Il bene della libertà, il dovere della responsabilità
La speranza è che la lotta alla pandemia sia davvero a un punto di svolta
La speranza di tutti, non di questa o di quella fazione, è che la lotta alla pandemia sia arrivata davvero a un punto di svolta. Non alla fine, beninteso, ma a uno snodo decisivo del percorso verso il superamento dell’emergenza. La situazione sul campo non si presta a letture univoche e universalmente valide. Mentre il governo italiano decideva le riaperture, per esempio, in Germania la cancelliera Merkel pronunciava davanti al parlamento un discorso di grande allarme. In casa nostra, invece, la valutazione concreta delle dinamiche in atto ha indotto l’esecutivo ad affrontare quello che lo stesso Draghi ha definito “un rischio ragionato”. Da un lato ci sono l’andamento epidemiologico in fase discendente e i progressi della pur complessa campagna vaccinale, dall’altro un disagio economico-sociale crescente, soprattutto nei settori più penalizzati dalla pandemia, e una generalizzata stanchezza nella popolazione. A fronte di questo quadro va dato atto al governo di aver compiuto una scelta pienamente politica, facendo sintesi di diverse linee di pensiero e assumendosene pubblicamente la responsabilità. Responsabilità che interpella anche i cittadini, perché proprio le riaperture esigono a maggior ragione che siano “osservati scrupolosamente” (ancora parole del premier) i comportamenti prudenziali indicati dalle autorità.

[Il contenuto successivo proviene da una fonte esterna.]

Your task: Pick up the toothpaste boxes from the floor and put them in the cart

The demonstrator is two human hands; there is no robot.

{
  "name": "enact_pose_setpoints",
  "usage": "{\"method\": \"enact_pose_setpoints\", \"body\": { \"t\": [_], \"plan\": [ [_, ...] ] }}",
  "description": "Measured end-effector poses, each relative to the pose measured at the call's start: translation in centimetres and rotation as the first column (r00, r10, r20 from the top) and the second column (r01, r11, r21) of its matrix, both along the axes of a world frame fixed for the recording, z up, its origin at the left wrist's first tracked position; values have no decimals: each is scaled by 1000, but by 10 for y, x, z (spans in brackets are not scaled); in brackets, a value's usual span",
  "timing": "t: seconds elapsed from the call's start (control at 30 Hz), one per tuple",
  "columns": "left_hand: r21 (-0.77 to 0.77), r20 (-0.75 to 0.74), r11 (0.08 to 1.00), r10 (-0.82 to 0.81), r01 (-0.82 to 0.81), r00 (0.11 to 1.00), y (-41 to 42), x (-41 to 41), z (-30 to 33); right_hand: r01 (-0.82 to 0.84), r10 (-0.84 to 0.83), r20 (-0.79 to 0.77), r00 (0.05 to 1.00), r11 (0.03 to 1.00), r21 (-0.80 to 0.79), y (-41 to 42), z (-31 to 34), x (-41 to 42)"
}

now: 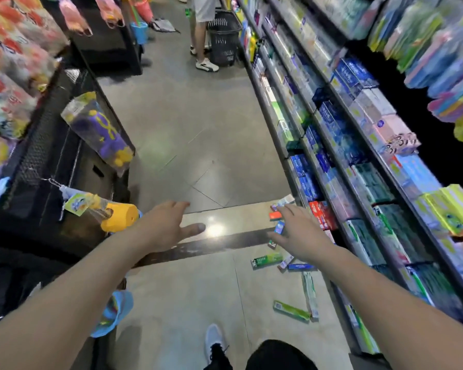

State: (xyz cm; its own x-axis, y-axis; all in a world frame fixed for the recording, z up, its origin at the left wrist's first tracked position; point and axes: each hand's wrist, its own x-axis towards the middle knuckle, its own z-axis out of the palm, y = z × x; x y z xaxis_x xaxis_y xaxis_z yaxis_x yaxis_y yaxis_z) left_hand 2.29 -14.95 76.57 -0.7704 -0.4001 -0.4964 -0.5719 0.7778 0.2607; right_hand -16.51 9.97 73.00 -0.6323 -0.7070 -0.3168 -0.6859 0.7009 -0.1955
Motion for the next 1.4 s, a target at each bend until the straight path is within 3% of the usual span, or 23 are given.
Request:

Non aiutano in questa direzione, purtroppo, quegli esponenti di partito che anche stavolta si sono dedicati a un inutile, anzi, dannoso esercizio propagandistico che si muove da tempo su due filoni. Il primo si esprime con la corsa ad attribuirsi i meriti di ogni decisione collegiale che si presume vada incontro ai desideri dell’opinione pubblica. Accade così tutte le volte che l’esecutivo prende un’iniziativa, anche soltanto di rilevanza settoriale. E’ quella campagna elettorale permanente che dalle elezioni del 2018 non ha più dato tregua alla politica italiana. Il secondo filone riguarda il giudizio sulle scelte del governo Draghi e il ricorso costante, quasi ossessivo, al criterio della continuità/discontinuità rispetto al governo precedente. Un’operazione tutta ideologica – in cui a onor del vero si distinguono anche molti opinionisti sui media – che a ben vedere fa un torto sia all’attuale premier che a Giuseppe Conte e che soprattutto non ha alcuna incidenza rispetto ai problemi reali del Paese.
Non aiuta, nel senso della responsabilità comune, anche l’utilizzo disinvolto e strumentale del termine “libertà” per commentare, in positivo o in negativo, i provvedimenti di contrasto alla pandemia. Ci dovrebbe essere un uso molto più sobrio, almeno nel discorso pubblico, di questa parola così impegnativa e ricca di implicazioni. La libertà – “lo maggior don che Dio per sua larghezza fesse creando”, per dirla con Dante – è un bene troppo importante per essere gettato nella mischia della polemica quotidiana. Ce lo ricorda, per stare alla sua dimensione politica, anche la festa della Liberazione celebrata quest’anno in un momento cruciale della vita del Paese. Una festa di tutti gli italiani ma che allo stesso tempo rimanda a quella scelta di campo fondamentale da cui è nata la nostra democrazia.